8.9 Configuring access control to devices

8.9.1 allowdev(1)

Device files must be handled carefully. Because device files are interface to kernel. When device file is linked to driver that handles critical information, read/write to such device will lead to leak of confidentical informaion or break of system. Following allowdev statements restricts access to device files.

1. syntax
   1. allowdev -root directory;
2. meaning
   By default, when allow statement is described to file, access to device files are not allowed. The directory that contains devices must be described in advance, by allowdev -root. Usually, allowdev -root /dev; in global domain is enough, because devices exist only under /dev in normal system.

3. Example
   

   	{ 
   	domain httpd_t;
   	allow /dev r,w;
   

   In above, httpd_t can acesss normal files under /dev, but can not access device files.

   	{ 
   	domain httpd_t;
   	allowdev -root /dev;
   	allow /dev r,w;
   

   In above, httpd_t can access both normal files and devices under /dev. However, in permission w, creation and remove devices are not granted unless allowpriv devcreate is described.

8.9.2 allowdev(2)

tty devices are device files /dev/tty*, pts devices are devices under /dev/pts. tty devices represents local login terminal, and pts devices represents terminal in X and ssh terminal.
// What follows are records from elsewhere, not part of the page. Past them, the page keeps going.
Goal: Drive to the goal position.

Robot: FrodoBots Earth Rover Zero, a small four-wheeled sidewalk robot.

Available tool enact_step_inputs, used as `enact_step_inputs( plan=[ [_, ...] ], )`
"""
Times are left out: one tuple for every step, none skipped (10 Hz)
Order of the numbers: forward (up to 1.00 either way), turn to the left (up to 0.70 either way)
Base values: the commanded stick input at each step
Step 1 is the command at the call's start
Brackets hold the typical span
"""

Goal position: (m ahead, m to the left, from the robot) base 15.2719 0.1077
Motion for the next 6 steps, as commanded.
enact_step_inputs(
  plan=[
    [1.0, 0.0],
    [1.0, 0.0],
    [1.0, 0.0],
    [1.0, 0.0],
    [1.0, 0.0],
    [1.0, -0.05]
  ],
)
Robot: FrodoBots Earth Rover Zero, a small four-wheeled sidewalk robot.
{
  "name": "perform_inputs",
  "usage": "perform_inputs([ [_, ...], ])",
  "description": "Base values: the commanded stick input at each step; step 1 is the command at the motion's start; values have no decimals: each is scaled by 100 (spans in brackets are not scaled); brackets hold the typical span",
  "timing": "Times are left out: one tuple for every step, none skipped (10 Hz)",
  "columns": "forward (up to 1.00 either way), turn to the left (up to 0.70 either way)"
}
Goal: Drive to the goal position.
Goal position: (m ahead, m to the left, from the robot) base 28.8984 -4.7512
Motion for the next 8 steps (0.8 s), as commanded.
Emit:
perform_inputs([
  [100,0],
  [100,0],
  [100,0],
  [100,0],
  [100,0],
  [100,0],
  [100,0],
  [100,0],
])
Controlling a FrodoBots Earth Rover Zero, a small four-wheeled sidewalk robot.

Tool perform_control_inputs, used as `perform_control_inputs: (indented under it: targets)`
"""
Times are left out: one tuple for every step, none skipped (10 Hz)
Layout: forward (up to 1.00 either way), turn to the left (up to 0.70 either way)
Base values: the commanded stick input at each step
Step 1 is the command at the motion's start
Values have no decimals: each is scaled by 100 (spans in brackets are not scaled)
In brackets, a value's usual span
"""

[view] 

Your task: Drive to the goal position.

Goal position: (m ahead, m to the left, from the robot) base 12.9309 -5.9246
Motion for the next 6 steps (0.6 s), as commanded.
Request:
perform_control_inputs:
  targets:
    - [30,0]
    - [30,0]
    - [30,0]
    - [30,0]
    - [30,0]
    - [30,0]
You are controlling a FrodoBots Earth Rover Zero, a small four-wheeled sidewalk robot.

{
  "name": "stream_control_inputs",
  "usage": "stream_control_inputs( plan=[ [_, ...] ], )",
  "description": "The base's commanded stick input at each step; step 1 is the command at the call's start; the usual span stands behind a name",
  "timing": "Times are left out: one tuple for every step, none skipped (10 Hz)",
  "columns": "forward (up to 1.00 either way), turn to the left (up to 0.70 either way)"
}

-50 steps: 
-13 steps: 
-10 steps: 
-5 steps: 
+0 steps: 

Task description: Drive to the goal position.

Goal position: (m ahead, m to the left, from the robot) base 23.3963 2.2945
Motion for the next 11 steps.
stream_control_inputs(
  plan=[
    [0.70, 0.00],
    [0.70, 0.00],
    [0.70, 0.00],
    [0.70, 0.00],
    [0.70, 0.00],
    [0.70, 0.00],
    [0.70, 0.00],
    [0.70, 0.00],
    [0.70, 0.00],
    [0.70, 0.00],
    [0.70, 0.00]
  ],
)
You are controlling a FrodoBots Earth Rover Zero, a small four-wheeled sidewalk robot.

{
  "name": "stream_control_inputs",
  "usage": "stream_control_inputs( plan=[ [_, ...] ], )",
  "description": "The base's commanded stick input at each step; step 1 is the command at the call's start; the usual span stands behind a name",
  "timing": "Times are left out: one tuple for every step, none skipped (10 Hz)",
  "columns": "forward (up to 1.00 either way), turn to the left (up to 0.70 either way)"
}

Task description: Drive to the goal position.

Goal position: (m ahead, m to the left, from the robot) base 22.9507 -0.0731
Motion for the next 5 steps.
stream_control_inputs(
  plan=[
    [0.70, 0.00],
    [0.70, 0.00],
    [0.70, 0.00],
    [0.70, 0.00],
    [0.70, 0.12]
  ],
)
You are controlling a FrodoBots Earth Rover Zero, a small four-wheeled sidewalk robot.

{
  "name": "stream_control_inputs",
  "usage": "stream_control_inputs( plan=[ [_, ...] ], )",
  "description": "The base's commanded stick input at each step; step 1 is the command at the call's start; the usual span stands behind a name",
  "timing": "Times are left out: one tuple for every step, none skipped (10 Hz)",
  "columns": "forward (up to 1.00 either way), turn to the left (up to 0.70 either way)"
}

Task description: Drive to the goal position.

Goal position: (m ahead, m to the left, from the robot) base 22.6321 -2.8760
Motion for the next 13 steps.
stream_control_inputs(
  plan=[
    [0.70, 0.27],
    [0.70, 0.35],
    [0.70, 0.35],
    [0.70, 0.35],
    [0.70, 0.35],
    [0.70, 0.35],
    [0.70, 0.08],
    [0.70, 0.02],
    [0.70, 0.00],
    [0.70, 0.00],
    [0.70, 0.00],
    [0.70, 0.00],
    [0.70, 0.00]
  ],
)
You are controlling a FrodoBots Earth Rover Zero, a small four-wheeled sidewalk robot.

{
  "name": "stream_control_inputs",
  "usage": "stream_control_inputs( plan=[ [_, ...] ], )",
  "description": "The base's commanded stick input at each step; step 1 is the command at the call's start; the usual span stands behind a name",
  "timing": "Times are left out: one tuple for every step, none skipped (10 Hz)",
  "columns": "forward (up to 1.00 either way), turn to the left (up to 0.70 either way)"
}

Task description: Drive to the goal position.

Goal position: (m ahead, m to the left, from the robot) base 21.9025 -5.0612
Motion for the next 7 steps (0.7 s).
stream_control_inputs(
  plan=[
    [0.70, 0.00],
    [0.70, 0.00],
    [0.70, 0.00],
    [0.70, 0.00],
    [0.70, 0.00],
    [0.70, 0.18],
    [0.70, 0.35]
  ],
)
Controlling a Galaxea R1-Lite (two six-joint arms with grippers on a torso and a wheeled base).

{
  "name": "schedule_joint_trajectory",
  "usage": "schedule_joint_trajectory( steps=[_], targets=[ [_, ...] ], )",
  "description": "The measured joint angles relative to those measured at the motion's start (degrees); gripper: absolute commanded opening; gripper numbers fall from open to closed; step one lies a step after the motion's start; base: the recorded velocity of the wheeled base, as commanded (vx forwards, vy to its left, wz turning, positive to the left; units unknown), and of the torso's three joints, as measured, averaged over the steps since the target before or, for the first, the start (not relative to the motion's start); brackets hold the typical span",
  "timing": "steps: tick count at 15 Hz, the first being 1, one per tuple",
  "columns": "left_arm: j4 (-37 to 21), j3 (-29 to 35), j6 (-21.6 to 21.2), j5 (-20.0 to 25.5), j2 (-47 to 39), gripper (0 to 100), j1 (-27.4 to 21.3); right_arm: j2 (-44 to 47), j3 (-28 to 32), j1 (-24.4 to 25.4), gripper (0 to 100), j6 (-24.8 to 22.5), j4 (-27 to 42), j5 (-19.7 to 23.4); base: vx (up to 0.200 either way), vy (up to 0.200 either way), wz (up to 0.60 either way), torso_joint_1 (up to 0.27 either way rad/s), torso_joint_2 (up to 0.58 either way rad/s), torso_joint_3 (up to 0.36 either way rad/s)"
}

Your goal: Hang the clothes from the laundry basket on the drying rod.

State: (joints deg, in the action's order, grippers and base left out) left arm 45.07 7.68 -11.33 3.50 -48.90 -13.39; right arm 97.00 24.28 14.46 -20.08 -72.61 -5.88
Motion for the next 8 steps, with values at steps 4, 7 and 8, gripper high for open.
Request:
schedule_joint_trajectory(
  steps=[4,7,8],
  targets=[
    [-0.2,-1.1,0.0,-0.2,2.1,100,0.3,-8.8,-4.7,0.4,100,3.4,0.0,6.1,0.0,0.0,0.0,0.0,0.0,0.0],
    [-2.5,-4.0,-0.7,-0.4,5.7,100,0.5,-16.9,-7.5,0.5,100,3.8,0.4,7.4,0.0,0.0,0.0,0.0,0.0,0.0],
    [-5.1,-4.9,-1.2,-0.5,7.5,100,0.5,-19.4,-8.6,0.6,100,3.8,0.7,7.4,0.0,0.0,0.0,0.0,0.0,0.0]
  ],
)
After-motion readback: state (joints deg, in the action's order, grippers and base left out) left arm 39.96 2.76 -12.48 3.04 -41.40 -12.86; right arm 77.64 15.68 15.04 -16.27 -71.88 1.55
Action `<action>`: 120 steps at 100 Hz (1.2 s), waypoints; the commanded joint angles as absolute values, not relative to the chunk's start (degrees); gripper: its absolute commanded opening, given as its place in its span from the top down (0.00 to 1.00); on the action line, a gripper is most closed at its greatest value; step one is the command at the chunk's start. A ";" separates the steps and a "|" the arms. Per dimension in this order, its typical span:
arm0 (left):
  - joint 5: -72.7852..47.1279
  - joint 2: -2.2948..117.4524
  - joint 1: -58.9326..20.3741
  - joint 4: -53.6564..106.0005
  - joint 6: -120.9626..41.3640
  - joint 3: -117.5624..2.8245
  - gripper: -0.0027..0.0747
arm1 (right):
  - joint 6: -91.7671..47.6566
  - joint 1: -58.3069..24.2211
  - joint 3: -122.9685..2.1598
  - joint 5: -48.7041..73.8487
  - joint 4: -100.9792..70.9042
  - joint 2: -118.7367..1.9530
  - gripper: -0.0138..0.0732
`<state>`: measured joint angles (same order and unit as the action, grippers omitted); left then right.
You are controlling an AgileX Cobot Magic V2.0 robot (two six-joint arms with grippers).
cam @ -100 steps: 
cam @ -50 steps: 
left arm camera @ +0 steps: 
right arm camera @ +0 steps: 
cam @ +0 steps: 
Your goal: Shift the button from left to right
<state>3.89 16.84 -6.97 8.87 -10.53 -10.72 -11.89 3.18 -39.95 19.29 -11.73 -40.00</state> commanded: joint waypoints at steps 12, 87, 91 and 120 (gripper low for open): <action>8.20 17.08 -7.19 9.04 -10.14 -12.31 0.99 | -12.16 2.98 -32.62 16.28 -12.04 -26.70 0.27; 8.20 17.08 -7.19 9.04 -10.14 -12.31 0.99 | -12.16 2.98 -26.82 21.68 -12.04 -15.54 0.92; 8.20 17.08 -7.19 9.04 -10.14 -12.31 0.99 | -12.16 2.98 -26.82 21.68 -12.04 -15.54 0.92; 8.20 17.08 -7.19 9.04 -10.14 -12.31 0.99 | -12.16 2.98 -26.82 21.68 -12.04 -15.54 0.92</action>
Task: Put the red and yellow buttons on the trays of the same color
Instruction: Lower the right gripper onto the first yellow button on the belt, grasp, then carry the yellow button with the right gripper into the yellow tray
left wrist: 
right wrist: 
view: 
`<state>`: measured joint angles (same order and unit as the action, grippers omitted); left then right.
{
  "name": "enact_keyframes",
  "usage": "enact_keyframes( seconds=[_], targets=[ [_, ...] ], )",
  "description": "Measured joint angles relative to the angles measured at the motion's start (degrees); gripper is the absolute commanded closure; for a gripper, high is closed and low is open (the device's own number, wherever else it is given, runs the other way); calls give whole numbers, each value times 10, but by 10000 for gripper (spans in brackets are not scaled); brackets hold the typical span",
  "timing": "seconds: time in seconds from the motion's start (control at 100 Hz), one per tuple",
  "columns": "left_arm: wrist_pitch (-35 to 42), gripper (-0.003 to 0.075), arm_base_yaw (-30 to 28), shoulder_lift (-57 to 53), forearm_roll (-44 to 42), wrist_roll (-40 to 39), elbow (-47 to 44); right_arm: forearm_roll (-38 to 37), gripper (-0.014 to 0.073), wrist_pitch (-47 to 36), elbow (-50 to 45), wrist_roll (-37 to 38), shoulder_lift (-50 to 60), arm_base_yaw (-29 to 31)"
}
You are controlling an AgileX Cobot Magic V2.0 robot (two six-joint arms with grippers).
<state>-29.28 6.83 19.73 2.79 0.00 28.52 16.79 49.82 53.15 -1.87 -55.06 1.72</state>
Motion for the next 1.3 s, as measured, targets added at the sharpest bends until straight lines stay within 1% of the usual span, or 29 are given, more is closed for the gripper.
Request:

These devices are linked to terminal when user logs in, or open X/ssh terminal. If you can write other users terminal device files, you can write message to his terminal. In SELinux environment, tty/pts device files are given label according to login user's role. So tty/pts device files should be treated differently in SPDL.

1. syntax
   1. allowdev -pts|-tty|-allterm open;
   2. allowdev -pts|-tty|-allterm role [r],[w];
   3. allowdev -pts|-tty|-allterm role admin;
2. meaning
   -tty means, tty devices. -pts means, pts devices. -allterms means both tty and pts devices.
   1. This is usually used in role section. Allow role to have its own tty/pts device. At the time of login, by login program, role's tty device file is given type role prefix_tty_device_t.
   2. Allow to read/write role's tty device.
   3. Allow to change label of tty device, and rename, unlink.
3. Special role
   
   • general
     this means tty/pts before labeled(The type is devtty_t and tty_device_t, devpts_t, ptmx_t). Usually, access to these are harmless except admin permission.
   • global
     All other roles tty/pts
   • vcs
     This can be used only in allowdev -tty. Means vcs file(/dev/vcs*, /dev/vcsa*), these provide access to screenshot of tty terminal.